Google ha lanzado actualizaciones de seguridad para abordar siete problemas de seguridad en su navegador Chrome, incluyendo una vulnerabilidad de día cero que ha sido explotada activamente en el entorno digital.
Identificada como CVE-2023-6345, esta seria vulnerabilidad se ha caracterizado como un error de desbordamiento de enteros en Skia, una biblioteca de gráficos 2D de código abierto. El Grupo de Análisis de Amenazas (TAG) de Google, específicamente Benoît Sevens y Clément Lecigne, son acreditados por descubrir y reportar la falla el 24 de noviembre de 2023.
Como es habitual, Google reconoció que “existe un exploit para CVE-2023-6345 en estado salvaje”; sin embargo, no proporcionó detalles adicionales sobre la naturaleza de los ataques ni sobre los actores de amenazas que podrían estar utilizando esta vulnerabilidad como arma en ataques del mundo real.
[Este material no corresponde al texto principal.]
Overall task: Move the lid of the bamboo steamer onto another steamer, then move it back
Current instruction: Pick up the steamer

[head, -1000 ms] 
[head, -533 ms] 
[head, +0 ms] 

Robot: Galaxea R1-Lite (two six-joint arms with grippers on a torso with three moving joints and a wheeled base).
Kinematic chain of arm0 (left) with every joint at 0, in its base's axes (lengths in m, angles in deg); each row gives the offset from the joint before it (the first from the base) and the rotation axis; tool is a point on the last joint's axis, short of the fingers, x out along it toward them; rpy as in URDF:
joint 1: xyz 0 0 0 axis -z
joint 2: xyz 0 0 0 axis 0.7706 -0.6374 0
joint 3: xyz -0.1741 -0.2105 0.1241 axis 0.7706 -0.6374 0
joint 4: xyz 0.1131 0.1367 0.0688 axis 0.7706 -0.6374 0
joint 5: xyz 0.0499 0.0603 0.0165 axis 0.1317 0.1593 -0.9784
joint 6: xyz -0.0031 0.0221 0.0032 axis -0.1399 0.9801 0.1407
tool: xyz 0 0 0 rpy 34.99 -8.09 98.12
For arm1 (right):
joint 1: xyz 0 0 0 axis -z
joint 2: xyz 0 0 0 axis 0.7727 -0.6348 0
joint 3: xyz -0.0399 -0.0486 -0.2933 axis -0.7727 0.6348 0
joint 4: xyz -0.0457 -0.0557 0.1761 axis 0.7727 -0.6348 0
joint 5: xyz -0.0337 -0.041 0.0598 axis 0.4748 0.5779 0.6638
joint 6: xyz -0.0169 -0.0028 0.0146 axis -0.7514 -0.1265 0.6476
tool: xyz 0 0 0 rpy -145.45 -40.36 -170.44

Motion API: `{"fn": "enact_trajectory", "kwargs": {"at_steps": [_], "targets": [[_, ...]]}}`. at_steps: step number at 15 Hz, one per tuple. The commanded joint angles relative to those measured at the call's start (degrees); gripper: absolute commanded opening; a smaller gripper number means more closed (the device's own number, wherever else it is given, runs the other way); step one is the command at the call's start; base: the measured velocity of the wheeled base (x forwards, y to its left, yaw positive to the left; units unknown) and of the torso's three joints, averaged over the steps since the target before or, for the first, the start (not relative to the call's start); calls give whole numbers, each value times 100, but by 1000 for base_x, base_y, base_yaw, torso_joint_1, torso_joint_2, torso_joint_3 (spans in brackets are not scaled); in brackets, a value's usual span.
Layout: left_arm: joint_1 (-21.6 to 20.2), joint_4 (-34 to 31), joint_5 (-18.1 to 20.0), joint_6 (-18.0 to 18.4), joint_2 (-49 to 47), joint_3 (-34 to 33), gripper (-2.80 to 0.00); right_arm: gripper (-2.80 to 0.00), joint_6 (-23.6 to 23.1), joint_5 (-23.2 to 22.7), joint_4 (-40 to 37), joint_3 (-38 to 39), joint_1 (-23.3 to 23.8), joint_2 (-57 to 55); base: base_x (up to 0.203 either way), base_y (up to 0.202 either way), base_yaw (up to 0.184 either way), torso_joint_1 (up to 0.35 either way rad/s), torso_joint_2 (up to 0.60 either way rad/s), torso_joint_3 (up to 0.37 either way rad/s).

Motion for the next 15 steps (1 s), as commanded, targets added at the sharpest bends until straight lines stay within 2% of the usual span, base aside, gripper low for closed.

Es relevante destacar que en abril de 2023, Google lanzó parches para una vulnerabilidad de desbordamiento de enteros similar en el mismo componente (CVE-2023-2136), la cual también fue objeto de explotación activa como día cero. Esto plantea la posibilidad de que CVE-2023-6345 podría ser un parche destinado a prevenir la misma vulnerabilidad.
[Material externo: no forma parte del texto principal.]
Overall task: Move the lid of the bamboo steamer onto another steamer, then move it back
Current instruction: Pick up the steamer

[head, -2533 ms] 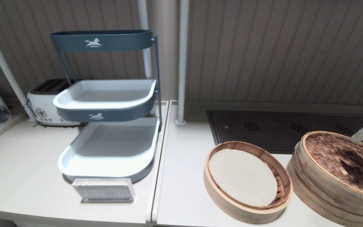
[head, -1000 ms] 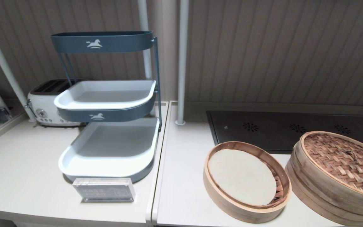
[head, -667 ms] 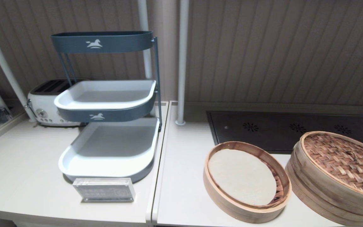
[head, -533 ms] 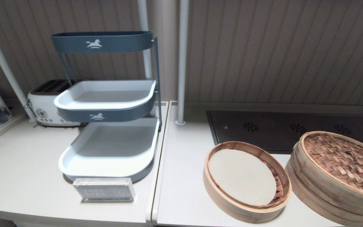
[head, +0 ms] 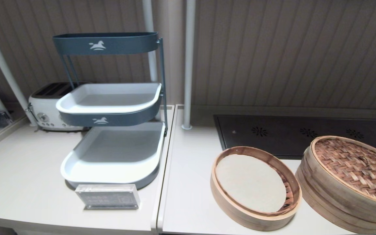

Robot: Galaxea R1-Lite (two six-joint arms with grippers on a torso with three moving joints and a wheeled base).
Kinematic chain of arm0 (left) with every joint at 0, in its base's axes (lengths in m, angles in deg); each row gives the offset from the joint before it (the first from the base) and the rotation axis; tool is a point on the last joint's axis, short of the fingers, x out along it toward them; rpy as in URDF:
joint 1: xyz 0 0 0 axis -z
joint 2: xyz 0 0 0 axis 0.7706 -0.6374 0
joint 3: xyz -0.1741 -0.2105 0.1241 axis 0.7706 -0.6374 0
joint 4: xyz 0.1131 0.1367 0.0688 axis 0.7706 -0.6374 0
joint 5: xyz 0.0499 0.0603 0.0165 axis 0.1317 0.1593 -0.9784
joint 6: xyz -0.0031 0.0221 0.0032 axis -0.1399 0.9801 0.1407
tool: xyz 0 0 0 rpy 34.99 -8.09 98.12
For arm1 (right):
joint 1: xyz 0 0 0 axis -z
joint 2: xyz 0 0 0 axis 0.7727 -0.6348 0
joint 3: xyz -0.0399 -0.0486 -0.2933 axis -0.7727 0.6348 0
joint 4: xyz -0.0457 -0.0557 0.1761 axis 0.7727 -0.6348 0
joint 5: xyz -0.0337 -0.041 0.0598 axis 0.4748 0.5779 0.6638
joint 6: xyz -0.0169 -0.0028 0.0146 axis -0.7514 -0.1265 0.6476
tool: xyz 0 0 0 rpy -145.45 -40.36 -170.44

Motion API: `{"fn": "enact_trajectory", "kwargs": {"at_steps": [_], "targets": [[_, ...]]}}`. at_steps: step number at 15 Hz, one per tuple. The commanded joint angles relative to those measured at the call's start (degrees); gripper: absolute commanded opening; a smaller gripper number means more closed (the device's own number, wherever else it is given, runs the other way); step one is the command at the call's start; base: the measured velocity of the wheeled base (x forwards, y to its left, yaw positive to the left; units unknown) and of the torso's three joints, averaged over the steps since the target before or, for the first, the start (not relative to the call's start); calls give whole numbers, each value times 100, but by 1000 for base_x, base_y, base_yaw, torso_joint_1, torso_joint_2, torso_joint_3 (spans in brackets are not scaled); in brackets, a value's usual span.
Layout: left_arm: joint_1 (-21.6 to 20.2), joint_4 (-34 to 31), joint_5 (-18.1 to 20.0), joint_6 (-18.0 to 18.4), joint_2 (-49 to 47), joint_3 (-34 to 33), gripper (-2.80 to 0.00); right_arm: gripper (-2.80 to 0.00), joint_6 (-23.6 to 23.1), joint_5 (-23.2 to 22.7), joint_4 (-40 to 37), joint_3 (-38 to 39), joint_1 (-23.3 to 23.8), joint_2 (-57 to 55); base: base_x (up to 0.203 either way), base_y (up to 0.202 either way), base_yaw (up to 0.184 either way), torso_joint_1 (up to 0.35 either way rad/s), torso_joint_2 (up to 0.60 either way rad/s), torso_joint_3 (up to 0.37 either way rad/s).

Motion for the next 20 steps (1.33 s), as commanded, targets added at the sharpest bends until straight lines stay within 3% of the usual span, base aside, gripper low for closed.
{"fn": "enact_trajectory", "kwargs": {"at_steps": [1, 4, 6, 7, 10, 13, 20], "targets": [[0, 3, 2, 0, 11, -158, -280, -280, 8, -40, -247, -43, -27, 585, 0, 0, 0, 0, 0, 0], [0, 3, 2, 0, 20, -158, -280, -280, 71, 20, -641, -160, -19, 931, 0, 0, 0, 0, 0, 0], [0, 3, 2, 0, 20, -158, -280, -280, 36, 933, -633, -29, -21, 923, 0, 0, 0, 0, 0, 0], [0, 3, 2, 0, 11, -158, -280, -280, -27, 1159, -553, 163, -24, 913, 0, 0, 0, 0, 0, 0], [0, 3, 2, 0, 11, -158, -280, -280, -52, 1138, -220, 248, -26, 915, 0, 0, 0, 0, 0, 0], [0, 3, 2, 0, 11, -158, -280, -280, 597, 1194, -154, 274, -18, 926, 0, 0, 0, 0, 0, 0], [0, 3, 2, 0, 11, -158, -280, -280, 538, 1200, -88, 300, -17, 924, 0, 0, 0, 0, 0, 0]]}}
Se informa que CVE-2023-2136 “permitió a un atacante remoto que había comprometido el proceso de renderizado realizar potencialmente un escape de la zona de pruebas a través de una página HTML diseñada”.
Con esta última actualización, la compañía tecnológica ha abordado un total de seis vulnerabilidades de día cero en Chrome desde el comienzo del año, incluyendo:
- CVE-2023-2033 (puntuación CVSS: 8,8) – Confusión de tipos en V8
- CVE-2023-2136 (puntuación CVSS: 9,6): Desbordamiento de enteros en Skia
- CVE-2023-3079 (puntuación CVSS: 8,8) – Confusión de tipos en V8
- CVE-2023-4863 (puntuación CVSS: 8,8): Desbordamiento del búfer de montón en WebP
- CVE-2023-5217 (puntuación CVSS: 8,8): Desbordamiento del búfer de montón en la codificación vp8 en libvpx
Recomendaciones:
Se insta a los usuarios a actualizar a la versión 119.0.6045.199/.200 de Chrome en Windows y 119.0.6045.199 en macOS y Linux para mitigar posibles amenazas. Además, se aconseja a los usuarios de navegadores basados en Chromium, como Microsoft Edge, Brave, Opera y Vivaldi, que apliquen las correcciones tan pronto como estén disponibles.